Hardware¶
Litex¶
NaxRiscv is ported on Litex :
Digilent nexys video¶
Once Litex is installed, you can generate and load the Digilent nexys video bitstream via for instance :
# RV64IMAFDCSU config, enough to run linux
python3 -m litex_boards.targets.digilent_nexys_video --cpu-type=naxriscv --bus-standard axi-lite --with-video-framebuffer --with-spi-sdcard --with-ethernet --xlen=64 --scala-args='rvc=true,rvf=true,rvd=true' --build --load
Putting debian on the SDCARD¶
export SDCARD=/dev/???
(
echo o
echo n
echo p
echo 1
echo
echo +500M
echo y
echo n
echo p
echo 2
echo
echo +7G
echo y
echo t
echo 1
echo b
echo p
echo w
) | sudo fdisk $SDCARD
sudo mkdosfs ${SDCARD}1
sudo mkfs -t ext2 ${SDCARD}2
You need now to download part1 and part2 from https://drive.google.com/drive/folders/1OWY_NtJYWXd3oT8A3Zujef4eJwZFP_Yh?usp=sharing and extract them to ${SDCARD}1 and ${SDCARD}2
# Download images from https://drive.google.com/drive/folders/1OWY_NtJYWXd3oT8A3Zujef4eJwZFP_Yh?usp=sharing
mkdir mnt
sudo mount ${SDCARD}1 mnt
sudo tar -xf part1.tar.gz -C mnt
sudo umount mnt
sudo mount ${SDCARD}2 mnt
sudo tar -xf part2.tar.gz -C mnt
sudo umount mnt
Note that the DTB was generated for the digilent nexys video with : python3 -m litex_boards.targets.digilent_nexys_video –cpu-type=naxriscv –with-video-framebuffer –with-spi-sdcard –with-ethernet –xlen=64 –scala-args=’rvc=true,rvf=true,rvd=true’ –build –load
Then all should be good. You can login with user “root” password “root”. You can also connect via SSH to root.

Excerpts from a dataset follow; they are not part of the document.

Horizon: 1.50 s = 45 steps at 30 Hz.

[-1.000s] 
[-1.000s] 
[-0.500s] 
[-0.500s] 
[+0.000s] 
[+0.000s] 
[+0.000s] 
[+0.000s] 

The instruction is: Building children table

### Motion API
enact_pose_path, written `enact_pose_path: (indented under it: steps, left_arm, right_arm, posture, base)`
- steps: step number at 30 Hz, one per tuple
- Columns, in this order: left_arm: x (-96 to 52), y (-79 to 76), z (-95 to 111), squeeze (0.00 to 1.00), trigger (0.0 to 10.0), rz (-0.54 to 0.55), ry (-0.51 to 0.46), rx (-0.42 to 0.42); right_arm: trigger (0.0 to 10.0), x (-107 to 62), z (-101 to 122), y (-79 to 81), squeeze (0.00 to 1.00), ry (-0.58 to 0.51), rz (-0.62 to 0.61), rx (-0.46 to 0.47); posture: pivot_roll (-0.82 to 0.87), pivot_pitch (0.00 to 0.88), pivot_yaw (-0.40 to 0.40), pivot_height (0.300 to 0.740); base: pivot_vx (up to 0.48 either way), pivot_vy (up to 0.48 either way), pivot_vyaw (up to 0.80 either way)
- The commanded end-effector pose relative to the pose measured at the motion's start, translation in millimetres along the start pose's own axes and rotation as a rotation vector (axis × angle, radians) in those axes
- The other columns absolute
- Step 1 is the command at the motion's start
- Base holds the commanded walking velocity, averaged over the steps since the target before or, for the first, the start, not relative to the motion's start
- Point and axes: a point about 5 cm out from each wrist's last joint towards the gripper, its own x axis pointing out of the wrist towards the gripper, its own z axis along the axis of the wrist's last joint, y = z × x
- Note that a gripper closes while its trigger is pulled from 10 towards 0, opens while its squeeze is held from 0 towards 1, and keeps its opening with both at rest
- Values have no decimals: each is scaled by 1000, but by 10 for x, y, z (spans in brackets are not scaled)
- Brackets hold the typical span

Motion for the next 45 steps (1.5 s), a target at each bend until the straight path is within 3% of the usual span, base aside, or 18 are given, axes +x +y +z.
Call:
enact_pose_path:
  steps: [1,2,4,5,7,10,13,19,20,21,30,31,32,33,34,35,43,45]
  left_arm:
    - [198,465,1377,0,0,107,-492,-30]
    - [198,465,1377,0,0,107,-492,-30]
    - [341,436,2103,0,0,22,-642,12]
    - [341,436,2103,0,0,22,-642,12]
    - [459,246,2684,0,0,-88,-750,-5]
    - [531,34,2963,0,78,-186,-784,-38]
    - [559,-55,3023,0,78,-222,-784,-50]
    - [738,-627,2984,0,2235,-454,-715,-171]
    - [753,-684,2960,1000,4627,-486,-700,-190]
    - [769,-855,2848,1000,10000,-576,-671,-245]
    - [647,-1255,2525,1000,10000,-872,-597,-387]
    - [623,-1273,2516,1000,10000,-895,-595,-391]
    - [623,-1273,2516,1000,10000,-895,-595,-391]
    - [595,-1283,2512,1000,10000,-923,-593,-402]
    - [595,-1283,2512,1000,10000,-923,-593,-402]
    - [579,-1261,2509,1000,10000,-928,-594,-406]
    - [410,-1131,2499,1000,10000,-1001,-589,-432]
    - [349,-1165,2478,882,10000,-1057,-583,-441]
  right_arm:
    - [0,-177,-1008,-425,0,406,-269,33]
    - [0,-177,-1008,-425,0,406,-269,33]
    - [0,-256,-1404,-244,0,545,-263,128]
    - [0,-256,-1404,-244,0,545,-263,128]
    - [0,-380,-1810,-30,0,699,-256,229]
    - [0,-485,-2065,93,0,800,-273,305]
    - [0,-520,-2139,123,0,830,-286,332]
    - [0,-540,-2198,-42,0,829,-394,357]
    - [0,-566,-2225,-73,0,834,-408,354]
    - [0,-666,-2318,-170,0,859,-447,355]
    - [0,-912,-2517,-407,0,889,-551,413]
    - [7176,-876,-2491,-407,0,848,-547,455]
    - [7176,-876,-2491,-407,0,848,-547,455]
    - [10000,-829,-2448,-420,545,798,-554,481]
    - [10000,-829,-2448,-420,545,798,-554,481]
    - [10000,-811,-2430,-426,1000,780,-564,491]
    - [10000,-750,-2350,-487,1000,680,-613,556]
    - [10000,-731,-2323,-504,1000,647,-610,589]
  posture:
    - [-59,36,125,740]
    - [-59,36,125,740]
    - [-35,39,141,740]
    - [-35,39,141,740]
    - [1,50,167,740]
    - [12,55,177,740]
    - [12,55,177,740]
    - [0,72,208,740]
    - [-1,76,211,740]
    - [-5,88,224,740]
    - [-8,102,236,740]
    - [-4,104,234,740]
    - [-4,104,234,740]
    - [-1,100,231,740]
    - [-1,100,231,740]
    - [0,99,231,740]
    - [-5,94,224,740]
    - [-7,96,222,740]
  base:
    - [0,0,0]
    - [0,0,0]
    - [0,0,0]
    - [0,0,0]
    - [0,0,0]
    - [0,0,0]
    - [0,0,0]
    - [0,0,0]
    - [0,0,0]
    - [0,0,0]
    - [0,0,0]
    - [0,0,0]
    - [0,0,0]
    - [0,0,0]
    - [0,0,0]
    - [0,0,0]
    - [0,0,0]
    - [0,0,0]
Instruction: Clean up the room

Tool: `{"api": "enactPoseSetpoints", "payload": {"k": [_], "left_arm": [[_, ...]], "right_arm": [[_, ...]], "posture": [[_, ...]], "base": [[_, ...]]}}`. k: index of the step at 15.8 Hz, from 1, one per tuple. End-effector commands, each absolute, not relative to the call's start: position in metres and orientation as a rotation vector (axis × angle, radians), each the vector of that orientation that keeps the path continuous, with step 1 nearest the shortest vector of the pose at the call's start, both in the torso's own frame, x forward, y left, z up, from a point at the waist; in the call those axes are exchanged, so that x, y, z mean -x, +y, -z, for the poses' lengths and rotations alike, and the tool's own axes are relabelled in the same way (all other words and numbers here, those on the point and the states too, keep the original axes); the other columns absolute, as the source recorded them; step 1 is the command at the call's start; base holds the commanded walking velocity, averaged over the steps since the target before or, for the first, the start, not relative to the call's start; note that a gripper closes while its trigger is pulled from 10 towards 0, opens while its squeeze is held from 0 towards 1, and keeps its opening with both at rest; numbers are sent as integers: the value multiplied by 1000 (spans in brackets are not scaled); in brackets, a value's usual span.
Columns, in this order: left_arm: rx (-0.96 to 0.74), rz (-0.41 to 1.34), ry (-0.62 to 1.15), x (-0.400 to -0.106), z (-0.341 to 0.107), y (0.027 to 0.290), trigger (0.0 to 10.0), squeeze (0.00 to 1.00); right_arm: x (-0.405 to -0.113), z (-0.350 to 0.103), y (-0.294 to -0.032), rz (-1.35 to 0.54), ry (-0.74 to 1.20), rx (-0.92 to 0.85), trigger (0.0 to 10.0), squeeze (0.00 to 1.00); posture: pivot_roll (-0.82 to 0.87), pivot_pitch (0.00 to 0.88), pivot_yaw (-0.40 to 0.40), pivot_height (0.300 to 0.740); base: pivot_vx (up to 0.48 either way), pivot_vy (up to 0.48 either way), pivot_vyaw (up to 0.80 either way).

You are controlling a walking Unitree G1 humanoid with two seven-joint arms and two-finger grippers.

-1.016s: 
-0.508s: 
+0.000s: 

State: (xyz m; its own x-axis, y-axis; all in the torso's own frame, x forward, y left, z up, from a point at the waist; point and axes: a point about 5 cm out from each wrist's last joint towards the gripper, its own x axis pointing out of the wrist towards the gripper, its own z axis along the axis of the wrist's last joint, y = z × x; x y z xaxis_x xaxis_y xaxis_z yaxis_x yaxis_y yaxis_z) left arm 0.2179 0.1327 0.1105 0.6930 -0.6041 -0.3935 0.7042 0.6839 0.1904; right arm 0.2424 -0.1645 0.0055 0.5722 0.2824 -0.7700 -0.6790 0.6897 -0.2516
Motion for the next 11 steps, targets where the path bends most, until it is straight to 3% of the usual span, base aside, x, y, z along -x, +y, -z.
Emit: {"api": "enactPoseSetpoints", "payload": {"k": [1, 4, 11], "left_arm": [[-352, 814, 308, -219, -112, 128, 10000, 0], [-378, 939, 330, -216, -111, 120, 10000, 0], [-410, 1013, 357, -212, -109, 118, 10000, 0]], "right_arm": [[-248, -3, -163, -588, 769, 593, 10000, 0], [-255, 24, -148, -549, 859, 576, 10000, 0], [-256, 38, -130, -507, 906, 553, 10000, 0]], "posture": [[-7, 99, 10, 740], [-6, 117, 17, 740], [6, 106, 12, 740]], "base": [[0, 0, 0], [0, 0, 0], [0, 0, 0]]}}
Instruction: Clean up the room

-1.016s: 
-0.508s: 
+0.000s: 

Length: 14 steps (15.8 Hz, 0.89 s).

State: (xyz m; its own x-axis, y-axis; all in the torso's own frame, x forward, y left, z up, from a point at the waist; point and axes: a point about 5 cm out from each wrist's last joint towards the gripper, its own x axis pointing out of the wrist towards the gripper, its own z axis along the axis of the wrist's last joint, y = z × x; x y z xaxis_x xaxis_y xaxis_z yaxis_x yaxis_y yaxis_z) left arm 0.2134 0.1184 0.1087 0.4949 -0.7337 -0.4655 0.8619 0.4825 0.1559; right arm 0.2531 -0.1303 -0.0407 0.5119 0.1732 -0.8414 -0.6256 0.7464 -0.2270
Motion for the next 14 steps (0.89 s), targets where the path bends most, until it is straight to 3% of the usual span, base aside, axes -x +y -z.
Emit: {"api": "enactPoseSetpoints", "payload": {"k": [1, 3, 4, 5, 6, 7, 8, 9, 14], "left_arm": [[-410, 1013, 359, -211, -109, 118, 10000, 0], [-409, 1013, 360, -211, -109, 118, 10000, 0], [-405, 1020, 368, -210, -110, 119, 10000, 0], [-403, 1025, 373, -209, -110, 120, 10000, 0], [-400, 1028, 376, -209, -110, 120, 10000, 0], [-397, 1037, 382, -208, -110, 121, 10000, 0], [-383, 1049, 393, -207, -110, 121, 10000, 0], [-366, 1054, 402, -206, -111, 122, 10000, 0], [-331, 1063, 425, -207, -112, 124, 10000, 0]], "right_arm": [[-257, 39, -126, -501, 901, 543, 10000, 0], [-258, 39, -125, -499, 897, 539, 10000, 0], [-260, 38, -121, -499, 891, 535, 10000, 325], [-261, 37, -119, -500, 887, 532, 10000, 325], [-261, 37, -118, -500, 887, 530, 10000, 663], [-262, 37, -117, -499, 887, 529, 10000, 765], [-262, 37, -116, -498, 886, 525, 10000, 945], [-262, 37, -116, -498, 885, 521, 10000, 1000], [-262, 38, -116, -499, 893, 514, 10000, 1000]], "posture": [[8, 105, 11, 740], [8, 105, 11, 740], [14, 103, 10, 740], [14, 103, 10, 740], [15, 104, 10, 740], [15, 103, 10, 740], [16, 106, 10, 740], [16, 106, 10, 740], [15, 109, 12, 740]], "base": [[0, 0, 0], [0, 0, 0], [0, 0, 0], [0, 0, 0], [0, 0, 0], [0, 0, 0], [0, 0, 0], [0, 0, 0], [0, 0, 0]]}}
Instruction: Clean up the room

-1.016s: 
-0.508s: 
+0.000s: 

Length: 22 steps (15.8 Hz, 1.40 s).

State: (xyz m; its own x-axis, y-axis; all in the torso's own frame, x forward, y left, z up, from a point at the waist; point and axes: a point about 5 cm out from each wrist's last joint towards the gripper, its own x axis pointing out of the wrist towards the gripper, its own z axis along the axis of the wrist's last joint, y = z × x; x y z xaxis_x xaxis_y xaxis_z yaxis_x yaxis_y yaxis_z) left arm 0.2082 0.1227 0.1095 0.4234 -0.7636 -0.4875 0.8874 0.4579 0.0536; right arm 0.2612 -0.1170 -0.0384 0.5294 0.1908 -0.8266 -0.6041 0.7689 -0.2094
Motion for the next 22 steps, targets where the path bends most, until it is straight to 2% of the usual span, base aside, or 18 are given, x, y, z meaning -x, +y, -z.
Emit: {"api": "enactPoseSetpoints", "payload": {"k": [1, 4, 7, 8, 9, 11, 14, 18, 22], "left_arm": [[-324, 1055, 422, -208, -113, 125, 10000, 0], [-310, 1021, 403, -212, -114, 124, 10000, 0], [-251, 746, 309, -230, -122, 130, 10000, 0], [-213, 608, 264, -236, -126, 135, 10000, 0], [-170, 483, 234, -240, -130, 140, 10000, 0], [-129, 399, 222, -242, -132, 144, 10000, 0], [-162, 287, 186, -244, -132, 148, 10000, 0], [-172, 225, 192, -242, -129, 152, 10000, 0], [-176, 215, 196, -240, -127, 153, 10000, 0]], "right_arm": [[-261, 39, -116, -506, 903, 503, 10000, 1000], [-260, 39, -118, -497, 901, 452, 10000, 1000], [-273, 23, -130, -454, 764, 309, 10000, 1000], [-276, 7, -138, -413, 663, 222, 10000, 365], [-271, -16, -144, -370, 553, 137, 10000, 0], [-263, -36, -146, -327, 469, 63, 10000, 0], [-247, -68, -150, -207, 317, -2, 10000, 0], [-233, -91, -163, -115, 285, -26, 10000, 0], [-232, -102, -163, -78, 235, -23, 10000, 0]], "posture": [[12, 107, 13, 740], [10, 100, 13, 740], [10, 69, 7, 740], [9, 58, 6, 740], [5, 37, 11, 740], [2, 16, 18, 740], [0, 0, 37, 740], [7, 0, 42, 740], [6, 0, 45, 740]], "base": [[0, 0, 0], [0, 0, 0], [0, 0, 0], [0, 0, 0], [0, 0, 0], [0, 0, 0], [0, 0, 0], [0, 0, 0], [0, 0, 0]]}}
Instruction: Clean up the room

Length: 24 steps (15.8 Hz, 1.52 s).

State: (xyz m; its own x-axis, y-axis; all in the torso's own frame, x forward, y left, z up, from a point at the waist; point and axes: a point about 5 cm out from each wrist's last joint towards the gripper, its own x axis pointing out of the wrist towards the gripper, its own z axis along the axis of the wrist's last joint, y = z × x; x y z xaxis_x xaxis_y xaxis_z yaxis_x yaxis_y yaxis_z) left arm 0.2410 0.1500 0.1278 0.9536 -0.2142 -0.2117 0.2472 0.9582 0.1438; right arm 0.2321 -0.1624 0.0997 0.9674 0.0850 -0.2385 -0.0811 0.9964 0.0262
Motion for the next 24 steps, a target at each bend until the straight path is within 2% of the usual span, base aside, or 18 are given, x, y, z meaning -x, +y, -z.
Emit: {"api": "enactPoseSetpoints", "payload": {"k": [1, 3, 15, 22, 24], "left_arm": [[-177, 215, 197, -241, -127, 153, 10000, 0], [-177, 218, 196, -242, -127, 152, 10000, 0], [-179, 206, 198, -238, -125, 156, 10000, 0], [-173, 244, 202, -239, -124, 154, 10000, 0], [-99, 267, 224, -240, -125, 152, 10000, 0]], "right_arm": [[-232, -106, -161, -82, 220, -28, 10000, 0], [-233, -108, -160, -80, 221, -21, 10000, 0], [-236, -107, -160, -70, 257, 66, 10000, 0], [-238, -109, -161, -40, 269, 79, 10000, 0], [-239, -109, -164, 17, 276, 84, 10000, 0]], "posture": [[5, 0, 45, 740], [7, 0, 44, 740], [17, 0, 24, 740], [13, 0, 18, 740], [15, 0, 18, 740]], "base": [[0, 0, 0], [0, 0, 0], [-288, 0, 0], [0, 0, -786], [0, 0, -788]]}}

The bottleneck of the system is by far accessing the spi-sdcard. (500 KB/s read speed), so, things take time the first time you run them. Then it is much faster (linux cached stuff). So, instead of –with-spi-sdcard, consider using –with-coherent-dma –with-sdcard with the driver patch described in https://github.com/SpinalHDL/NaxSoftware/tree/main/debian_litex, this will allow the SoC to reach 4MB/s on the sdcard.
The Debian chroot (part2) was generated by following https://wiki.debian.org/RISC-V#Creating_a_riscv64_chroot and https://github.com/tongchen126/Boot-Debian-On-Litex-Rocket/blob/main/README.md#step3-build-debian-rootfs. Also, it was generated inside QEMU, using https://github.com/esmil/riscv-linux “make sid”
You can also find the dts and linux .config on the google drive link. The .config came mostly from https://github.com/esmil/riscv-linux#kernel with a few additions, especialy, adding the litex drivers. The kernel was https://github.com/litex-hub/linux commit 53b46d10f9a438a29c061cac05fb250568d1d21b.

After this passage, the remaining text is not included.